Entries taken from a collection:
_ _ _ _
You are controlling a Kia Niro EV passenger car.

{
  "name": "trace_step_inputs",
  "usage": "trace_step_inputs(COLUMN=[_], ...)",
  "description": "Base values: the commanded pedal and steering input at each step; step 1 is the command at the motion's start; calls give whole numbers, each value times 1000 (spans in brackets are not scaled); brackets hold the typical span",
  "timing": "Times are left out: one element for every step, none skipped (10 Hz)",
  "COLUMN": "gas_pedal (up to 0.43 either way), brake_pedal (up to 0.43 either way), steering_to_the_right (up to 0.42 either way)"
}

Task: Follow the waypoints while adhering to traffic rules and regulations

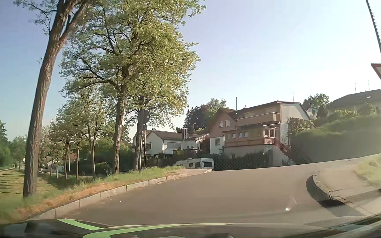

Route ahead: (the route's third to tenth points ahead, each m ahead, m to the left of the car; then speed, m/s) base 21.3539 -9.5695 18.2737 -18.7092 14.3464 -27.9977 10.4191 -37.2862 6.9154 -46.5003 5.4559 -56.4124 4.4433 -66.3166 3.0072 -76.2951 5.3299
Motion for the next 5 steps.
trace_step_inputs(gas_pedal=[79,79,79,87,87], brake_pedal=[0,0,0,0,0], steering_to_the_right=[44,51,57,66,75])
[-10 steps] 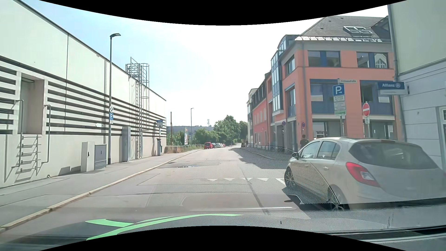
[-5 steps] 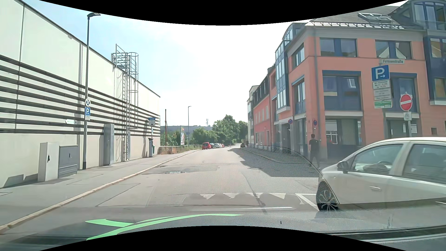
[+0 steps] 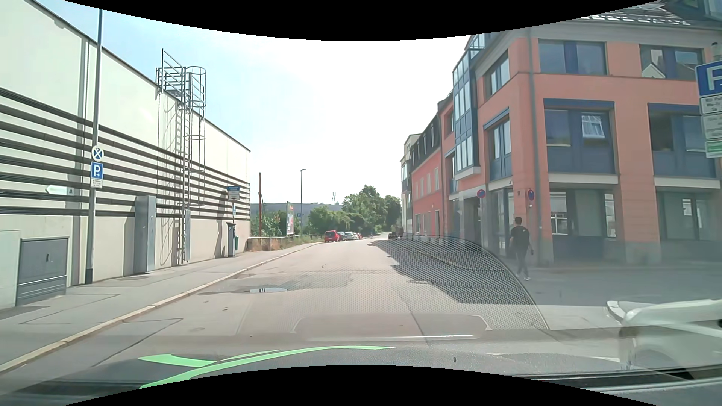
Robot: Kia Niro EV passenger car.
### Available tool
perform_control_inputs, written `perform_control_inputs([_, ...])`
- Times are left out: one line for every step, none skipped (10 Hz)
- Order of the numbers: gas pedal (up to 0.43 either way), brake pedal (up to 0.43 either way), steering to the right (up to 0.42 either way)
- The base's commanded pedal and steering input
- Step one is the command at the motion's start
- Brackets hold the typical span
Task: Follow the waypoints while adhering to traffic rules and regulations
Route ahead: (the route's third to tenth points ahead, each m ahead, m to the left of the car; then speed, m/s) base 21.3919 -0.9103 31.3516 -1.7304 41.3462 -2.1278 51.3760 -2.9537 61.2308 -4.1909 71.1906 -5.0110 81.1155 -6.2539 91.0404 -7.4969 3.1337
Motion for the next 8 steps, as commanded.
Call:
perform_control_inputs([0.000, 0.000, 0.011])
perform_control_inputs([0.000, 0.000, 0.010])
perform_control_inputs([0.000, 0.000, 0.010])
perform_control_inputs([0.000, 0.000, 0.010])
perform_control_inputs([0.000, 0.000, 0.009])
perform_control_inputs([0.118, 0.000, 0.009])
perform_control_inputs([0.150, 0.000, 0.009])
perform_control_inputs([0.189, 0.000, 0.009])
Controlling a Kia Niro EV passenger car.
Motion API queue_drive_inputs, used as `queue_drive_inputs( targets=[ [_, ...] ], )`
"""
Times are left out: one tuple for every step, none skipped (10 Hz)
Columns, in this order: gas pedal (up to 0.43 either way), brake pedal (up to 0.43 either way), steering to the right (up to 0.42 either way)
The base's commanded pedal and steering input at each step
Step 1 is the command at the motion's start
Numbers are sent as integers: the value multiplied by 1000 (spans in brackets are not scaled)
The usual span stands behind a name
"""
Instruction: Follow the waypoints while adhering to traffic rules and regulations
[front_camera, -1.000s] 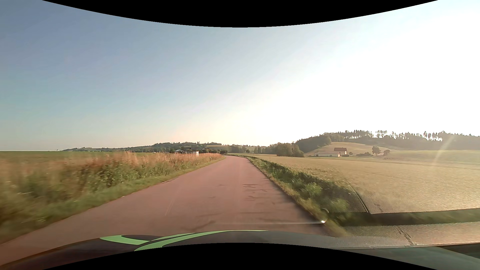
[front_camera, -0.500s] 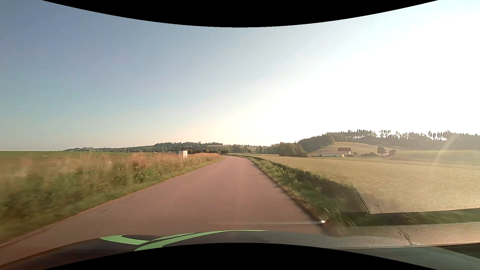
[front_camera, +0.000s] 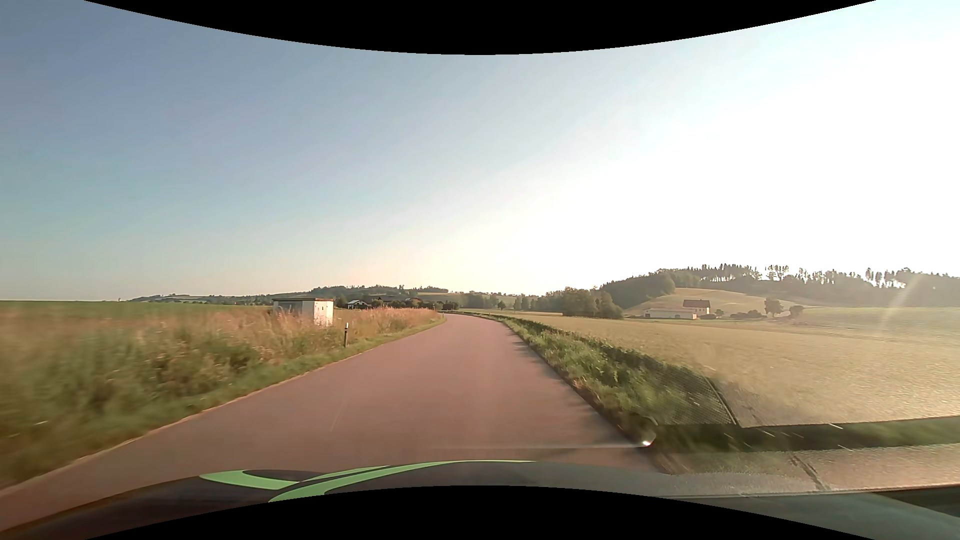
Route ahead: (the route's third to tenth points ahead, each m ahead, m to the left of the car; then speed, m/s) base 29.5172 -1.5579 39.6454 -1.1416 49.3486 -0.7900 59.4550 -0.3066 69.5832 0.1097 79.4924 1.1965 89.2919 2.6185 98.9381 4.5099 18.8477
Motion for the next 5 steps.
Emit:
queue_drive_inputs(
  targets=[
    [110, 0, 1],
    [98, 0, 1],
    [87, 0, 1],
    [87, 0, 1],
    [87, 0, 1]
  ],
)
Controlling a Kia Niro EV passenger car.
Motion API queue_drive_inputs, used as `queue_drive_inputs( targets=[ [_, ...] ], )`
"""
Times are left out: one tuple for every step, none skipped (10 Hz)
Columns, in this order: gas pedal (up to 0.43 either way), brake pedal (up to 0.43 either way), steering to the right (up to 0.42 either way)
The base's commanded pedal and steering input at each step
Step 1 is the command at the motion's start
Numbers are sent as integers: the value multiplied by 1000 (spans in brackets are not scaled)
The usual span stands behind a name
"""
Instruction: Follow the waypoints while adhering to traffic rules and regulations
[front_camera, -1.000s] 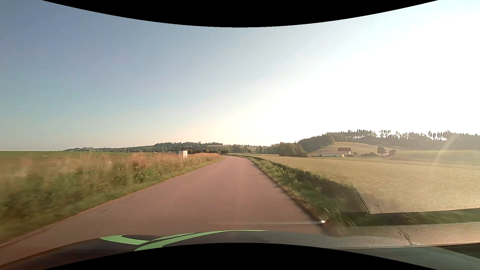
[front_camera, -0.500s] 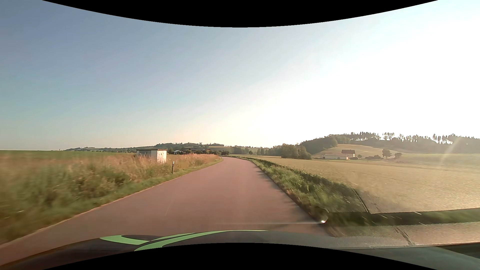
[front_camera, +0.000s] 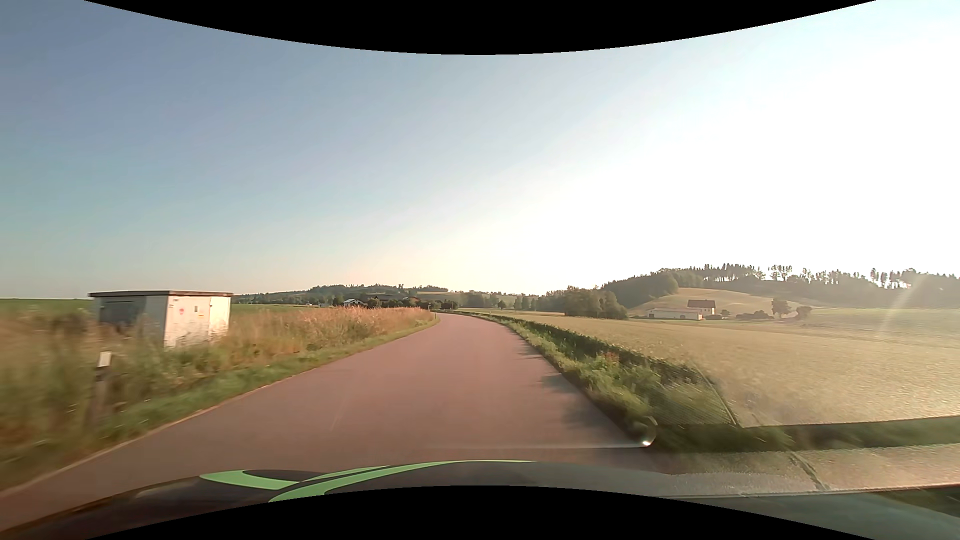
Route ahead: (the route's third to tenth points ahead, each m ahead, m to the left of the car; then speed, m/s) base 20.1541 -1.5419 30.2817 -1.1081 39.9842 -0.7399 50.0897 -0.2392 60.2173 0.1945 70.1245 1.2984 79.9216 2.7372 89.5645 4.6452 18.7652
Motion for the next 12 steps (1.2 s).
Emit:
queue_drive_inputs(
  targets=[
    [87, 0, 1],
    [87, 0, 1],
    [87, 0, 1],
    [87, 0, 1],
    [87, 0, 1],
    [87, 0, 1],
    [87, 0, 1],
    [87, 0, 1],
    [87, 0, 0],
    [87, 0, -1],
    [87, 0, -5],
    [87, 0, -9]
  ],
)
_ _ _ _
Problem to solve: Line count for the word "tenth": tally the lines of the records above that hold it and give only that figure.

Answer to the exercise: 4